Maryville Daily Times [1]
A Taxpayer Bill of Rights would keep state spending under control, Melton said."That provides for controlling spending and controlling increases in taxes ... (after) two years of surpluses, the surplus would be refunded to the taxpayers. Right now it's spent, which increases spending for the next cycle. We need to get some kind of controls on spending. Taxes are not the issue. Spending is the issue."
I used to think this was an idea worth at least discussing.
But then I recalled the words of conservative idiot Grover Norquist, who said "I don't want to abolish government. I simply want to reduce it to the size where I can drag it into the bathroom and drown it in the bathtub."

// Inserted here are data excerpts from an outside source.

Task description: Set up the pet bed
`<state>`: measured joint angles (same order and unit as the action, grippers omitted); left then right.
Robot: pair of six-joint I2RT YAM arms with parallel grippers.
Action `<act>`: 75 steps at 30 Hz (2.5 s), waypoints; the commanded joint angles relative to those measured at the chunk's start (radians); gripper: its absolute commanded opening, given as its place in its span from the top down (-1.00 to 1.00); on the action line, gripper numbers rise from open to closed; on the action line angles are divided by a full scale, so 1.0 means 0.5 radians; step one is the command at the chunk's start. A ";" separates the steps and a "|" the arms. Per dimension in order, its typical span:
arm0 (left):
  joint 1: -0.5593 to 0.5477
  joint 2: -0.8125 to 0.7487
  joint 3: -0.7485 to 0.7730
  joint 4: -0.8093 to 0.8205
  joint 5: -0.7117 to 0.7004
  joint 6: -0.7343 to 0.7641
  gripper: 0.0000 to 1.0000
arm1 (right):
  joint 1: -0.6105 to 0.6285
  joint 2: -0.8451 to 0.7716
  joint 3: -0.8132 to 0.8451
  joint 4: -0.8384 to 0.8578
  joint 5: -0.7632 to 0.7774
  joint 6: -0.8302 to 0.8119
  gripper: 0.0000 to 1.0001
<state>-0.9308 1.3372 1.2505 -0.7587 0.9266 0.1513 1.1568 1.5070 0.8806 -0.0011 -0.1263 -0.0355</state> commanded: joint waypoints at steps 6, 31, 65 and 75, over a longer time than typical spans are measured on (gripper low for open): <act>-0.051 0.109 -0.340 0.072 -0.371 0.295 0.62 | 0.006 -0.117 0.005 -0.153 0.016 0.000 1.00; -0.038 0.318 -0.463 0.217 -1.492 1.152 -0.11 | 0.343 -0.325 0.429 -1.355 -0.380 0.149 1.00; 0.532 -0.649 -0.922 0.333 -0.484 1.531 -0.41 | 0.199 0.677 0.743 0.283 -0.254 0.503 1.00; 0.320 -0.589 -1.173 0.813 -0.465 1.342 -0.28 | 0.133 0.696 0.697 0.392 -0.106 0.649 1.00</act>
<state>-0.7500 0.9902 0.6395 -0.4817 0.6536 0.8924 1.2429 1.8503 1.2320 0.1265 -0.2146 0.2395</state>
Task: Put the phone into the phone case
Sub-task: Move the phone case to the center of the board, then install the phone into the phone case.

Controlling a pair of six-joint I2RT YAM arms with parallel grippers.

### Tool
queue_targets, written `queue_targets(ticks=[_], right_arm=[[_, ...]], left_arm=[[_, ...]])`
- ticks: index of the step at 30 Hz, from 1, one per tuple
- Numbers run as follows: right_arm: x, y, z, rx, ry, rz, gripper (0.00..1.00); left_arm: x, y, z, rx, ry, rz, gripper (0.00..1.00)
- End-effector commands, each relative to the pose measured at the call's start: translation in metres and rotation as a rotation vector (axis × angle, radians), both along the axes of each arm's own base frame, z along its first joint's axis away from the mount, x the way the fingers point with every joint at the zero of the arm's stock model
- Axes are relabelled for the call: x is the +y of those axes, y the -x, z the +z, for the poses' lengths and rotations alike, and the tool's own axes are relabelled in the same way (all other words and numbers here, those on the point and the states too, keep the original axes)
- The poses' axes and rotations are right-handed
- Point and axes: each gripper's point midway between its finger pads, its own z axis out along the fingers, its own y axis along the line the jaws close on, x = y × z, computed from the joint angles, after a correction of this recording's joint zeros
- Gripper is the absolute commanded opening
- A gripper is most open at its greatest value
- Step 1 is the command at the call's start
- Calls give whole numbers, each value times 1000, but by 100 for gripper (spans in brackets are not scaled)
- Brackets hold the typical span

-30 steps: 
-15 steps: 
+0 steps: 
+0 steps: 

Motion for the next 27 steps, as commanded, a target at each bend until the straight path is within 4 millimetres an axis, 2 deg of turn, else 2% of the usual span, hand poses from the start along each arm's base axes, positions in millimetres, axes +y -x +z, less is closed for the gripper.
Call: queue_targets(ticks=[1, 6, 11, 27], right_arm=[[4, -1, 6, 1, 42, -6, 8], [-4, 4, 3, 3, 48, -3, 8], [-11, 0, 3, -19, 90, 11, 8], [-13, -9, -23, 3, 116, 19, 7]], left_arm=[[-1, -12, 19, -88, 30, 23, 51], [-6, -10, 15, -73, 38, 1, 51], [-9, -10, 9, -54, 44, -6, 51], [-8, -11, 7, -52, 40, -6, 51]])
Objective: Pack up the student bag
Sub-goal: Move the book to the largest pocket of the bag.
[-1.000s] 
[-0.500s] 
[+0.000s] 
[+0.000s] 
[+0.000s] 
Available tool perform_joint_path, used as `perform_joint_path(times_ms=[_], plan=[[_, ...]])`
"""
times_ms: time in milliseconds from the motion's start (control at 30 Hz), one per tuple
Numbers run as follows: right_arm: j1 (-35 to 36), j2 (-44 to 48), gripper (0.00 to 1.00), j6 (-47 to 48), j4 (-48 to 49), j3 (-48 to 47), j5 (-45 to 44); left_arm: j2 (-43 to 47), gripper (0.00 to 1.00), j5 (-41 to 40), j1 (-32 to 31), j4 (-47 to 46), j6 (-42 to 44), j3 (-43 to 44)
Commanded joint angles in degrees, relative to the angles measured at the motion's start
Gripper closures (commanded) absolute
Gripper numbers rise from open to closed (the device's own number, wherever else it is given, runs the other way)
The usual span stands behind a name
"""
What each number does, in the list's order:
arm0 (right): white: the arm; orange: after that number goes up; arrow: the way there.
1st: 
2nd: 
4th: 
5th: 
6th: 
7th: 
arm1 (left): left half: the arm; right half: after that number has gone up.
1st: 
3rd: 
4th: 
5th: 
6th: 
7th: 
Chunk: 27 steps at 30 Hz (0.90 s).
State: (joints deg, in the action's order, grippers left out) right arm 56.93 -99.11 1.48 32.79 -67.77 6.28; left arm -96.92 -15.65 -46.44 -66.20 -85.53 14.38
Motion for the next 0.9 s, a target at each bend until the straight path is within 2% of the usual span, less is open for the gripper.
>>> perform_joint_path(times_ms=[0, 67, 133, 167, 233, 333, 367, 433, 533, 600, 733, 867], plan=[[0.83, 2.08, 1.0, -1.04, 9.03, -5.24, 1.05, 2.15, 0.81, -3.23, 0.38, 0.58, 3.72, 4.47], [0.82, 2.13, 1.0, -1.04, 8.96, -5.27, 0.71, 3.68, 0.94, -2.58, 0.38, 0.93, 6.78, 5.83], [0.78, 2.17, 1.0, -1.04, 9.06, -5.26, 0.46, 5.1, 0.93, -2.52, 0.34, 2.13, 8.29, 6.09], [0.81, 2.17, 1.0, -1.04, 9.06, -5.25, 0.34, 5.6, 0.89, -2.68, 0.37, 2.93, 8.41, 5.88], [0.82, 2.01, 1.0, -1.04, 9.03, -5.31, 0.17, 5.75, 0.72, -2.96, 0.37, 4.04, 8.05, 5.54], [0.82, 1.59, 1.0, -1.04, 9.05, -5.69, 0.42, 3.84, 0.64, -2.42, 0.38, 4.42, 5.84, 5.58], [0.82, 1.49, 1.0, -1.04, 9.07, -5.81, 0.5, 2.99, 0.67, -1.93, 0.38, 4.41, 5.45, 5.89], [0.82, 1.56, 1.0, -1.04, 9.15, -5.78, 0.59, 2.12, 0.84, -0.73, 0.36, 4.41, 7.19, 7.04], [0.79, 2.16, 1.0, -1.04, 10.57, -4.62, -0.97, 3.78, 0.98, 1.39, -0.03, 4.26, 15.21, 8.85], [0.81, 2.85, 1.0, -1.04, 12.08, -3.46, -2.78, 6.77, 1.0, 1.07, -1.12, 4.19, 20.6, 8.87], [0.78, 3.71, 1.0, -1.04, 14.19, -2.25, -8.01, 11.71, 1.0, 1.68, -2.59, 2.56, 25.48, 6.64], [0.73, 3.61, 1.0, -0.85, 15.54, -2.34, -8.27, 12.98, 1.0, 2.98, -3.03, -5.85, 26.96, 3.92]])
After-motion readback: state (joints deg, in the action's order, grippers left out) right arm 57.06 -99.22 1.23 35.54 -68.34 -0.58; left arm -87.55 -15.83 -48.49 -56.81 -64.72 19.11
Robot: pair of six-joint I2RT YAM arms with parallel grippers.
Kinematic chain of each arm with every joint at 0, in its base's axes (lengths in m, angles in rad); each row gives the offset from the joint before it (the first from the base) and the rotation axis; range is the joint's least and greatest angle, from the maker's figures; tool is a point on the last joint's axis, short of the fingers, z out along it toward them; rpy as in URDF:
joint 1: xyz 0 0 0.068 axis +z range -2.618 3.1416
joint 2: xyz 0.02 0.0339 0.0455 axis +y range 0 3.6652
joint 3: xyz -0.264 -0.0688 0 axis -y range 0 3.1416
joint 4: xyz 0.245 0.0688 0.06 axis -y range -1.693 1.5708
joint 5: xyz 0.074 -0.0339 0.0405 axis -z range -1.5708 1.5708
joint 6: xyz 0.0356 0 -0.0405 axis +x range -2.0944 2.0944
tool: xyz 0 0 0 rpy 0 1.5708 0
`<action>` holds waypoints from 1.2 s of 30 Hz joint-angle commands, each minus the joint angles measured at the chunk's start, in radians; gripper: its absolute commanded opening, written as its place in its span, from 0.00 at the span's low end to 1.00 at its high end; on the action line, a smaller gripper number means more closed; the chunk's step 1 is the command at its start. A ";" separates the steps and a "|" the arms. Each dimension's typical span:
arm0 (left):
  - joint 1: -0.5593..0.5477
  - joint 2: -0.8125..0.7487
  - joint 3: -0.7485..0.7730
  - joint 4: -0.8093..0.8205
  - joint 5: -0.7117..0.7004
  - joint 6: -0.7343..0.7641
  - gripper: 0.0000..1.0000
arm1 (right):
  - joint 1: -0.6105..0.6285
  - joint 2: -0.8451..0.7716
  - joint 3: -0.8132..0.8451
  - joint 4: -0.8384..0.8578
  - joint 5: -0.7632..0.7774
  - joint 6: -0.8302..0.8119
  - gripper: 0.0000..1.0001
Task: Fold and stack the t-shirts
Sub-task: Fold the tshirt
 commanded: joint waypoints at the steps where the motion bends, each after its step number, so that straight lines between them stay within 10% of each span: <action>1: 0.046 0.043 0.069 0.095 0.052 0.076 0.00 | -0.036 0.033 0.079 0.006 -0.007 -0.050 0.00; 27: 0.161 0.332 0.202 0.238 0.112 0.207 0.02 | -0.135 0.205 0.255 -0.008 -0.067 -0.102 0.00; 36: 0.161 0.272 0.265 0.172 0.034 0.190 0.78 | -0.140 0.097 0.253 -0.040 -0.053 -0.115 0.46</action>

Here's the truth about the Taxpayer Bill of Rights from the Center on Budget and Policy Priorities [2]:
TABOR shrinks the scope of what government can accomplish and creates conditions that each year pit programs and services against each other for survival. And once such limits are embedded in a state constitution, they usually cannot be removed or modified. They undermine existing services for children, youth, and families and make any new initiatives virtually impossible to undertake.In Colorado- the only state with a TABOR, voters decided in November 2005 to suspend their TABOR amendment for five years so that the state could begin restoring cuts in public services and avoid making even more drastic cuts.
That's what this is really all about. We're not satisfied being near last in education, health care, etc. We're clawing our way to the bottom, and these "no tax" conservatives pander to low-information voters who haven't figured that out yet.